Teaching assistant Barbara Porter, who was at the school when Dario was a pupil, said: “He was such a lovely boy – quite mischievous at times but unforgettable.
“He loved sport – we used to have an athletics competition with a cup donated by his family. They would come and present it every year. We will never forget him.”
The school had recently put up Dario’s picture in its hall and created a small peace garden dedicated to him in Lucas Street. It has stones, bamboo and gravel and a small sign dedicating the garden to his memory – as well as the statue.
Executive headteacher Mickey Kelly, of the Phoenix Federation which runs the school, said: “The culprits had obviously planned and prepared to do this. It was such a mean-spirited and hurtful action and can only have been motivated by greed.
“Dario is well remembered by the older staff for his sense of fun and character.
“The upper end of Lucas Street can be messy at times and rubbish is dumped there regularly. As well as remembering our ex-pupil, we had hoped to lift up this part of our street and make something beautiful and meaningful in an empty space.
“It is of course, just an object, an image, a representation of when Siddhartha wanted to break the cycle of suffering and death that affects us all.
“We will restore the statue and restore Dario’s Peace Garden. I believe that those who stole from the garden have made their own Karma – they will have no luck in this and no happiness will follow the money it brings.
“I know it is a small thing, but it was a memorial to a dead child and an ex-pupil. Those people should feel shame for what they have done.”
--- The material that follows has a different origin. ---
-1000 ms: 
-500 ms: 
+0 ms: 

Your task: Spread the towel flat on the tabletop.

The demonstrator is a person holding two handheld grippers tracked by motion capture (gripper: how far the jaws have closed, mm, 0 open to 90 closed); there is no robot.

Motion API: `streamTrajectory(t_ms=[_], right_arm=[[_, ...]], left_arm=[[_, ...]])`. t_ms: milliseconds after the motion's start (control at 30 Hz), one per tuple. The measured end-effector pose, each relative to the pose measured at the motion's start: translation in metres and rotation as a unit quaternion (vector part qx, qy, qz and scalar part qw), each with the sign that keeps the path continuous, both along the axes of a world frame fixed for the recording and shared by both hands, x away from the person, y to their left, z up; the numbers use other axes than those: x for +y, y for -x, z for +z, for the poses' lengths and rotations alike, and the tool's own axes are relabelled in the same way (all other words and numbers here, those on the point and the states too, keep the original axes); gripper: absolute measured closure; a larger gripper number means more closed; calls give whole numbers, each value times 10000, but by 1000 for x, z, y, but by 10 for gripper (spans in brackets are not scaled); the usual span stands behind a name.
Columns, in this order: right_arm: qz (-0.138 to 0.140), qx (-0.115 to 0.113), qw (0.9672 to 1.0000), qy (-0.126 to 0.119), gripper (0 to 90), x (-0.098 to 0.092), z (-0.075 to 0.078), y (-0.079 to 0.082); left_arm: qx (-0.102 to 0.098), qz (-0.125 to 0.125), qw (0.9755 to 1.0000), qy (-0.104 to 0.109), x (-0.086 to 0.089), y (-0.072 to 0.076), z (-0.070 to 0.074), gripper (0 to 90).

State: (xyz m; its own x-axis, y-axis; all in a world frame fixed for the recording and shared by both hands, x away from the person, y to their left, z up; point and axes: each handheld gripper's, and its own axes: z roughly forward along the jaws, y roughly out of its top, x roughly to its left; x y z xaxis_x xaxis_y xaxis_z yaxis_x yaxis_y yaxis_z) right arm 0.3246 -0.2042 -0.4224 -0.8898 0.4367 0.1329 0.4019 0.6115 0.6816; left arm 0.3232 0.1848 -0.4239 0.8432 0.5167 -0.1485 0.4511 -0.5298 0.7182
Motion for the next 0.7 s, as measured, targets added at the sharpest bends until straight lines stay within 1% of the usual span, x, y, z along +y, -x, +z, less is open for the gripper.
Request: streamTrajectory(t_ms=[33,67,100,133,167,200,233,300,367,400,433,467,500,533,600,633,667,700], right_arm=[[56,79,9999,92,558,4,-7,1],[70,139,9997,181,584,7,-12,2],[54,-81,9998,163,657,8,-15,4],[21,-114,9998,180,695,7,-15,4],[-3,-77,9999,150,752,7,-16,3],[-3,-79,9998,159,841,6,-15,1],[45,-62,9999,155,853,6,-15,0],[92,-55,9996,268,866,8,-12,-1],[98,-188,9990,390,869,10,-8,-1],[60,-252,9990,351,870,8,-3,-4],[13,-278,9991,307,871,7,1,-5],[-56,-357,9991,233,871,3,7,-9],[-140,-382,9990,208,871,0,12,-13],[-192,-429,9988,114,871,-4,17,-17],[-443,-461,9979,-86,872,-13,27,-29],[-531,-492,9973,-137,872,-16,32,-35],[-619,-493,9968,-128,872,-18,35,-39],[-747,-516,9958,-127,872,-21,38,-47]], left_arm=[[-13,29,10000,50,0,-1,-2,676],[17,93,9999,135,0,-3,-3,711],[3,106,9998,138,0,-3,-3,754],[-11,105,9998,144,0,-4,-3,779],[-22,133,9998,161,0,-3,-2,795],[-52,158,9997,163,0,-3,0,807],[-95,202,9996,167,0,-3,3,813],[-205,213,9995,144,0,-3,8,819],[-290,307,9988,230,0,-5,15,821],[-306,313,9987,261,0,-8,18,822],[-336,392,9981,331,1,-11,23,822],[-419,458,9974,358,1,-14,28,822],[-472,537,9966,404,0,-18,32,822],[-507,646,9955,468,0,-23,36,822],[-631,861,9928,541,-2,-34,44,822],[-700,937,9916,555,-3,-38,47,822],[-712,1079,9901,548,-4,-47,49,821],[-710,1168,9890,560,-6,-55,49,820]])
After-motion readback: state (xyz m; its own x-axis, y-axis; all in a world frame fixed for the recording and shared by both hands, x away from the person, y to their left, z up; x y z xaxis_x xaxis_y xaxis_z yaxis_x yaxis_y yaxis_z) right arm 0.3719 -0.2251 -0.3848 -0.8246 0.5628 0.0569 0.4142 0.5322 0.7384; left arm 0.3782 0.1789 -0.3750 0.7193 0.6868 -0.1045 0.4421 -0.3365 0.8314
The federation hopes a talent competition will raise money for a replacement but also lift the area. “A lot of the children have asked to be involved,” added Mr Kelly.
“We are not a faith school we have so many different beliefs here: Buddhists, Muslims, Christians.
They all understood the meaning of the statue and they all feel affronted by what has happened.
“I would not expect the police to spend a huge amount of time running around after a statue. Neither do we need anyone to hold our hands. But the parents are disturbed and distressed that someone would do such a mean thing.”
Receptionist Monica Hylton, who also knows the family, said: “We are really pleased the statue will be replaced.
It warms my heart to know that Mr Kelly has spoken with Dario’s mum. They are a lovely family, and we will welcome them back with pride.”
The right hand of the statue was reaching down to touch the ground, marking the point where a meditating Siddhartha was on the point of understanding – until Mara, the great deceiver, sent his demon armies to threaten Siddhartha and his daughters.
Siddhartha reached down and touched the Earth, which rose up and bore witness that the man Siddhartha was no more – all anger, all desire, all longing – no more.
The gesture helps people to bring about the transformation from rage and anger to wisdom.